IberSPEECH 2014 Proceedings of the Second International Conference on Advances in Speech and Language Technologies for Iberian Languages - Volume 8854 | 2014
M. A. del-Agua; Adrià Giménez; Nicolás Serrano; Jesús Andrés-Ferrer; Jorge Civera; Alberto Sanchis; Alfons Juan
Over the past few years, online multimedia educational repositories have increased in number and popularity. The main aim of the transLectures project is to develop cost-effective solutions for producing accurate transcriptions and translations for large video lecture repositories, such as VideoLectures.NET or the Universitat Politecnica de Valencias repository, poliMedia.

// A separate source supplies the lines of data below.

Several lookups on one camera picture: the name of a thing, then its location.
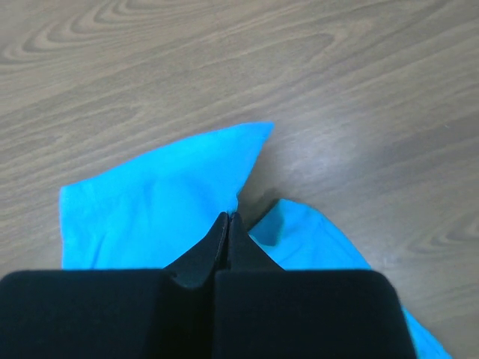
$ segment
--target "blue cloth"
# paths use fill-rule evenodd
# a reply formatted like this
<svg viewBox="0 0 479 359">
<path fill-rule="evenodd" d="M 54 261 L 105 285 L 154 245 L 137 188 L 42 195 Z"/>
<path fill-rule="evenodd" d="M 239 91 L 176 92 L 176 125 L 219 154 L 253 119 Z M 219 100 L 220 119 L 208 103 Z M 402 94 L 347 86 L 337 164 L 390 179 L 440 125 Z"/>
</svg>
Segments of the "blue cloth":
<svg viewBox="0 0 479 359">
<path fill-rule="evenodd" d="M 370 269 L 351 241 L 324 215 L 305 204 L 279 200 L 250 236 L 284 269 Z M 403 308 L 420 358 L 451 358 Z"/>
<path fill-rule="evenodd" d="M 151 151 L 60 193 L 64 269 L 167 266 L 237 208 L 271 123 L 247 123 Z M 285 269 L 369 269 L 318 211 L 280 200 L 251 230 Z M 420 358 L 450 358 L 404 310 Z"/>
</svg>

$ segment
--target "wood grain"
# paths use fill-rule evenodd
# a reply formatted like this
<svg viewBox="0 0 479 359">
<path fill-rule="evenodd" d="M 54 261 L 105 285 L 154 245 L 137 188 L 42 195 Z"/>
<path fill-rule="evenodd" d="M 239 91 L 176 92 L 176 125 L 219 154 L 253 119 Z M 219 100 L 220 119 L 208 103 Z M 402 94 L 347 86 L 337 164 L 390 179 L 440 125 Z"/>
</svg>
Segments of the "wood grain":
<svg viewBox="0 0 479 359">
<path fill-rule="evenodd" d="M 247 221 L 318 208 L 479 358 L 477 1 L 4 0 L 0 79 L 0 274 L 59 267 L 60 186 L 273 120 Z"/>
</svg>

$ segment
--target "wooden floor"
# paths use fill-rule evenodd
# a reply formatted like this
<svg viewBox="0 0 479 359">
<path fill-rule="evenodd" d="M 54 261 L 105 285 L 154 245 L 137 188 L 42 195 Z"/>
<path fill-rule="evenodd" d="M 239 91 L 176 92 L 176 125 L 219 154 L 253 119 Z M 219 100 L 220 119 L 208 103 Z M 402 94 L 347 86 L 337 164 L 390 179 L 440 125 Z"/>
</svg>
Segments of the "wooden floor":
<svg viewBox="0 0 479 359">
<path fill-rule="evenodd" d="M 479 358 L 477 0 L 3 0 L 0 76 L 0 275 L 59 267 L 60 186 L 273 120 L 248 222 L 311 204 Z"/>
</svg>

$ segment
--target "black object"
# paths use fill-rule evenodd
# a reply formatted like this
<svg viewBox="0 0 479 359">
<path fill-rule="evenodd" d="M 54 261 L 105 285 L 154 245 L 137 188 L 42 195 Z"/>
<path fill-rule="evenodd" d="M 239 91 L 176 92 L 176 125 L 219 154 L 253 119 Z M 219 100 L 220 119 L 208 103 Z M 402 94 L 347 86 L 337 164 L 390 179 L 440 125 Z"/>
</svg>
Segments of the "black object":
<svg viewBox="0 0 479 359">
<path fill-rule="evenodd" d="M 0 358 L 415 358 L 374 271 L 284 271 L 222 213 L 163 270 L 0 281 Z"/>
</svg>

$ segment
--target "fabric fold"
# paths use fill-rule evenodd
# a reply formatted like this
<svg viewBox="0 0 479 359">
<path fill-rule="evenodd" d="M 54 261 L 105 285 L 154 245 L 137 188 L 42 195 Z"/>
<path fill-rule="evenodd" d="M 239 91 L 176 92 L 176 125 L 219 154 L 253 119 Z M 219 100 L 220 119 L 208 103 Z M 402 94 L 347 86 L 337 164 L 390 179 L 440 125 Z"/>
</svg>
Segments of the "fabric fold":
<svg viewBox="0 0 479 359">
<path fill-rule="evenodd" d="M 317 210 L 291 200 L 279 202 L 250 236 L 284 269 L 371 269 L 352 242 Z M 451 358 L 403 307 L 419 358 Z"/>
<path fill-rule="evenodd" d="M 64 269 L 162 268 L 207 233 L 237 195 L 272 123 L 160 147 L 60 193 Z"/>
</svg>

In this paper, we present the transLectures-UPV toolkit TLK, which has been specifically designed to meet the requirements of the transLectures project, but can also be used as a conventional ASR toolkit. The main features of the current release include HMM training and decoding with speaker adaptation techniques fCMLLR. TLK has been tested on the VideoLectures.NET and poliMedia repositories, yielding very competitive results. TLK has been released under the permissive open source Apache License v2.0 and can be directly downloaded from the transLectures website.